I know that there are no words for describing what happened to me or to the three Apostles on that mountain. But speaking of this experience, thinking about it, makes it easier for me to understand why Peter would have offered to build the booths and even why he asked if he, too, could walk on the water during the storm. Who would do that in normal life?

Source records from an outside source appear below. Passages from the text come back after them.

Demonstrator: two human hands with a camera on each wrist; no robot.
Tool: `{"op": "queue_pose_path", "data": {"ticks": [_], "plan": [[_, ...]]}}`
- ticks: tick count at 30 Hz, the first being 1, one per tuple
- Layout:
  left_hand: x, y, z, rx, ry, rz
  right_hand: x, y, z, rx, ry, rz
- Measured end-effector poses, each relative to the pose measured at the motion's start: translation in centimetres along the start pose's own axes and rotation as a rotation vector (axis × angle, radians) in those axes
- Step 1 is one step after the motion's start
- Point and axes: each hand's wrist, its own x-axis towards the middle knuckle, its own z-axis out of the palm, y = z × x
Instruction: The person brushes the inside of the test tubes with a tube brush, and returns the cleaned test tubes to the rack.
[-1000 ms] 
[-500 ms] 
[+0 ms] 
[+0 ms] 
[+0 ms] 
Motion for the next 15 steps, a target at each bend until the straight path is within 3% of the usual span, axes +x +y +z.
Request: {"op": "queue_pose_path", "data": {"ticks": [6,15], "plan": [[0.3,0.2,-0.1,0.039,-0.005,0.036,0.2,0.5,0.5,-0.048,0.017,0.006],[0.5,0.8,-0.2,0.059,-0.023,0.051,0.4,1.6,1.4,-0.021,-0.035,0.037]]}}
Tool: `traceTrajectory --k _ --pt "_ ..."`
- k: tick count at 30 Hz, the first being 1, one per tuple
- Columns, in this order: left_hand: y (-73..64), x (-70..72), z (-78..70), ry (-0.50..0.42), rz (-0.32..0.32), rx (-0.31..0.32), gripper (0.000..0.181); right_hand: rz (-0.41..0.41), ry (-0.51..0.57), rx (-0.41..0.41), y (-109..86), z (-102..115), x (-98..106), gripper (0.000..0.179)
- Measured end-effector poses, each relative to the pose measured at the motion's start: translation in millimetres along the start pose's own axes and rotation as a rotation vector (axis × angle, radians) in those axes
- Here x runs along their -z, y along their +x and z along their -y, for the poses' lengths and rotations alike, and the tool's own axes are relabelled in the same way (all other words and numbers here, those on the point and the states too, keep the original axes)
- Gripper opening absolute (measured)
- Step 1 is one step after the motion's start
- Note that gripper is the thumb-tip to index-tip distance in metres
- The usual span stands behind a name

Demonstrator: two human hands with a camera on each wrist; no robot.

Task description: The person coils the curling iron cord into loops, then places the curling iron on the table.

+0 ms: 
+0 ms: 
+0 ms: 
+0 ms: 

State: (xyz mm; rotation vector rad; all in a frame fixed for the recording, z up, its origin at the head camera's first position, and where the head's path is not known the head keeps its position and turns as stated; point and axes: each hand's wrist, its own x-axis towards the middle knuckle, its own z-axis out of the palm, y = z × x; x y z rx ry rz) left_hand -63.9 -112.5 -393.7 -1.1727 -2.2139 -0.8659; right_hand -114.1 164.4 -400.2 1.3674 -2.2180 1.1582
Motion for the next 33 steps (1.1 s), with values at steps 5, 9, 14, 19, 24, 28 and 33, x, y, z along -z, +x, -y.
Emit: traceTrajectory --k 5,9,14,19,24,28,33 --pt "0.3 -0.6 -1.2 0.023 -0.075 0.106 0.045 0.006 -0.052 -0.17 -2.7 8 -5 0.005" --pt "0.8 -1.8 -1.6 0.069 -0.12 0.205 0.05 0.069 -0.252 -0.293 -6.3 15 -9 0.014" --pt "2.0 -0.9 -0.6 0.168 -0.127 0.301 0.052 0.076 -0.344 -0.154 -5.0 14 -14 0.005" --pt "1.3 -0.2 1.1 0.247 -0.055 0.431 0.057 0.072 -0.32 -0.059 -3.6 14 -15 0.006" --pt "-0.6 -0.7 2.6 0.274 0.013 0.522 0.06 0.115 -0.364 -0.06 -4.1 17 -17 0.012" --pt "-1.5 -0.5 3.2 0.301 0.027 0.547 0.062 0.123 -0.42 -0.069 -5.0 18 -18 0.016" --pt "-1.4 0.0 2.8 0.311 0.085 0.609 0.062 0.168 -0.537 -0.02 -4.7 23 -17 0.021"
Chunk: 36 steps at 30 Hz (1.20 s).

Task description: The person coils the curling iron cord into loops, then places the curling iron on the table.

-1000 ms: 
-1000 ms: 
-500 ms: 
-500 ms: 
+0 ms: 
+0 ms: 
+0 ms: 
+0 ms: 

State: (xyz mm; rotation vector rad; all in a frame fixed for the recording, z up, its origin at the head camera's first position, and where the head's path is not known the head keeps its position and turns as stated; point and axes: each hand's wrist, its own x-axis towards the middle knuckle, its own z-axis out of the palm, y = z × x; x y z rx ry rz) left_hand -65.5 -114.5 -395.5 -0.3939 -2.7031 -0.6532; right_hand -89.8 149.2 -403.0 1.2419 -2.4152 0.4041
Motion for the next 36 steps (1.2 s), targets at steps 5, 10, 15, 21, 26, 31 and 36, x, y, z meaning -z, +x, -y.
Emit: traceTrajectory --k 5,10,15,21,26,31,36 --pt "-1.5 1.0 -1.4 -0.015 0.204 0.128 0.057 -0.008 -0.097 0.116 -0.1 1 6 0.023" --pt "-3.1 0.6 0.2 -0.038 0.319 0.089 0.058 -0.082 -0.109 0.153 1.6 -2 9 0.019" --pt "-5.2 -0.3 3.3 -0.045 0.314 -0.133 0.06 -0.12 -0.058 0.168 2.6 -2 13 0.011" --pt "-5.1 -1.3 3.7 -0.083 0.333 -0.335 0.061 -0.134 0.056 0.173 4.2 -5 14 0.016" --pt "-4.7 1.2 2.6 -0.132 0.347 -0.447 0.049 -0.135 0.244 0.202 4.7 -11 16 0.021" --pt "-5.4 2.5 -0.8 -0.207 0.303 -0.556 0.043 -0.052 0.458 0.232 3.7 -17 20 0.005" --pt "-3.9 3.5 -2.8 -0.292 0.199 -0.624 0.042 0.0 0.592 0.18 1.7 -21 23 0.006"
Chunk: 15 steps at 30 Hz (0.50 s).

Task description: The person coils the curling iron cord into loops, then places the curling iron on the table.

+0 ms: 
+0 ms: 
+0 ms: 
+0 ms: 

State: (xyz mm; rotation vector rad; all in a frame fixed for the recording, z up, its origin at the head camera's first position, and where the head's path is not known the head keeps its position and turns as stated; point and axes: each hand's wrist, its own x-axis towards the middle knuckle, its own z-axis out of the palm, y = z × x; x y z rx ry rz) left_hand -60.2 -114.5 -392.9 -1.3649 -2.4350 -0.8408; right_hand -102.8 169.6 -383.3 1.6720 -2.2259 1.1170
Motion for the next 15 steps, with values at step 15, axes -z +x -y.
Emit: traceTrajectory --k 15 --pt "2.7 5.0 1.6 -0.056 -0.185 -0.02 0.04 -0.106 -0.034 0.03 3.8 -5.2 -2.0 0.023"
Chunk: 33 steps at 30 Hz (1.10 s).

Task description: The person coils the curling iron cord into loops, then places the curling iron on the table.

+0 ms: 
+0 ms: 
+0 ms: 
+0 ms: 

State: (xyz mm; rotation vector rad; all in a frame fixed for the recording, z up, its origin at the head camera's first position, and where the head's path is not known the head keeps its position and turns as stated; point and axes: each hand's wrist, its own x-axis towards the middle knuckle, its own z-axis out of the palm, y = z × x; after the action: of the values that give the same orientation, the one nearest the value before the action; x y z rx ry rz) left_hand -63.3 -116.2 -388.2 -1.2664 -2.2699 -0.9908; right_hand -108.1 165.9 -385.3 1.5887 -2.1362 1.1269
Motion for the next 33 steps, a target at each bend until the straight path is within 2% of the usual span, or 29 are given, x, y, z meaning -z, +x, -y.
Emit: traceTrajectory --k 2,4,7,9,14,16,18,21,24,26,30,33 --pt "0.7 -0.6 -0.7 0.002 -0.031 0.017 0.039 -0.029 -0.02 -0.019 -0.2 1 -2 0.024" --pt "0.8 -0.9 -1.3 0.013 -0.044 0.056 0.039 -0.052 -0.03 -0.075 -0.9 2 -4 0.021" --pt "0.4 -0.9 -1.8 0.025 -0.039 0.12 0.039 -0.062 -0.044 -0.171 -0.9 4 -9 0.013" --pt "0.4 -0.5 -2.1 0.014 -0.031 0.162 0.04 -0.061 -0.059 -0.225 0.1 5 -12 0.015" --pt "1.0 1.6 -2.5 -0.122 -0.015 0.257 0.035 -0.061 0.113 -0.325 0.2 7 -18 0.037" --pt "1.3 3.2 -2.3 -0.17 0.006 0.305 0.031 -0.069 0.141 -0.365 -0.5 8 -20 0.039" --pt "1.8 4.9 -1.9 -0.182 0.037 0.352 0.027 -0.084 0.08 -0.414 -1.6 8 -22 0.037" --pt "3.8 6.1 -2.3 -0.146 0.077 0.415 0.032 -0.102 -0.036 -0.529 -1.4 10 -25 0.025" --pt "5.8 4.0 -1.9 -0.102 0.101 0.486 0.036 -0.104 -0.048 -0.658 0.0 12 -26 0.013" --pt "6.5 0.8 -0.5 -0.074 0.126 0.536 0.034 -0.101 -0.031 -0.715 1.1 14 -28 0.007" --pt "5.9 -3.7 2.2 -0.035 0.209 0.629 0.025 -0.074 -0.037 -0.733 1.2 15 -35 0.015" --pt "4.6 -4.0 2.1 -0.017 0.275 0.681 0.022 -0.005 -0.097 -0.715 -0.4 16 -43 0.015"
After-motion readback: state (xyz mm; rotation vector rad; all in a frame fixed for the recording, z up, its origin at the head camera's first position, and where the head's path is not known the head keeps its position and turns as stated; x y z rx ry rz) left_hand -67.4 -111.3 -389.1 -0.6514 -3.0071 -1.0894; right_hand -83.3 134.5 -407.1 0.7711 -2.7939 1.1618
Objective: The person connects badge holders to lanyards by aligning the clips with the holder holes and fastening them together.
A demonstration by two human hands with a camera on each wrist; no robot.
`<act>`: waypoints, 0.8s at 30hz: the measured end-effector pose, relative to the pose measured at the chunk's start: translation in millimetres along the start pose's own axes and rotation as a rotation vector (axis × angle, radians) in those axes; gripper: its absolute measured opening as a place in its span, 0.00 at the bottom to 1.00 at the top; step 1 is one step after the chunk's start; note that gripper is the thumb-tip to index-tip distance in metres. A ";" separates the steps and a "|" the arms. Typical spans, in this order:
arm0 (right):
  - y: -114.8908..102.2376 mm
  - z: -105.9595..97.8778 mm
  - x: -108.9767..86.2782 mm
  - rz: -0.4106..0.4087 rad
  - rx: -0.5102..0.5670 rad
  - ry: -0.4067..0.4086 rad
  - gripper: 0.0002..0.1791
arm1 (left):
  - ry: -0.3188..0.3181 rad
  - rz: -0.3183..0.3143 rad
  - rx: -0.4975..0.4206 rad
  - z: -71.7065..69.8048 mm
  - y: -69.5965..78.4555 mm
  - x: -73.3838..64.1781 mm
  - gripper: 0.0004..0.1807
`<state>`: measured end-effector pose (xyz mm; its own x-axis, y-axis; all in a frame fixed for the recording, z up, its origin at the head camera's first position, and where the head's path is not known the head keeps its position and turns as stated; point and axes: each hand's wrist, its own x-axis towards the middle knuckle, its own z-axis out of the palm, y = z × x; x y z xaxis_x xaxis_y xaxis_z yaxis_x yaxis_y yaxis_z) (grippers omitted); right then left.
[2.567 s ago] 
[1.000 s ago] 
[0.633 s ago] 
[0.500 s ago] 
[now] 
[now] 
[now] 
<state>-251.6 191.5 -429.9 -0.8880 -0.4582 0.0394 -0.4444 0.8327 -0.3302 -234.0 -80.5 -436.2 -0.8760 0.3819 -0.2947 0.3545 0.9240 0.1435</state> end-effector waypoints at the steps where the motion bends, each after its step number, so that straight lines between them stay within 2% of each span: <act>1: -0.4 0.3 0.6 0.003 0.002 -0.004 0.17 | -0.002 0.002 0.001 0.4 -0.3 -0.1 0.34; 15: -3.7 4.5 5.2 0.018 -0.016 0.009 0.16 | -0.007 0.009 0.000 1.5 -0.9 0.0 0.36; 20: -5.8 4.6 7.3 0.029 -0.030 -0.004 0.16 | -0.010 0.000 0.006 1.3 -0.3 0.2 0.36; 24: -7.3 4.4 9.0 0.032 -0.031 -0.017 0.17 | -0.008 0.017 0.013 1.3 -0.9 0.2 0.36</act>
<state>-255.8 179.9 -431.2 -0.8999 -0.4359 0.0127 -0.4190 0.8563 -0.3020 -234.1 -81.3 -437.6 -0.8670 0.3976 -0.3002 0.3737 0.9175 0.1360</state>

Nothing is as it seems, and yet the person experiencing the phenomena doesn’t realize until later that something “unreal”, something out of our normal experience, has happened.

As for my sister – she was anointed by Fr. Sang on Saturday evening. The next morning, before attending the 11AM Sunday Mass, I went to the hospital to see Jill. When I had left her Saturday morning, the catheter bag was full and the blood was dark, thick and very red – I had even remarked to the nurse about it. On Sunday morning the catheter bag was absolutely clear. Jill returned to her home that afternoon. A miracle had occurred. The anointing, the praying of Mary’s rosary, the presence of my parents praying for her as well – perhaps all of that contributed to her healing.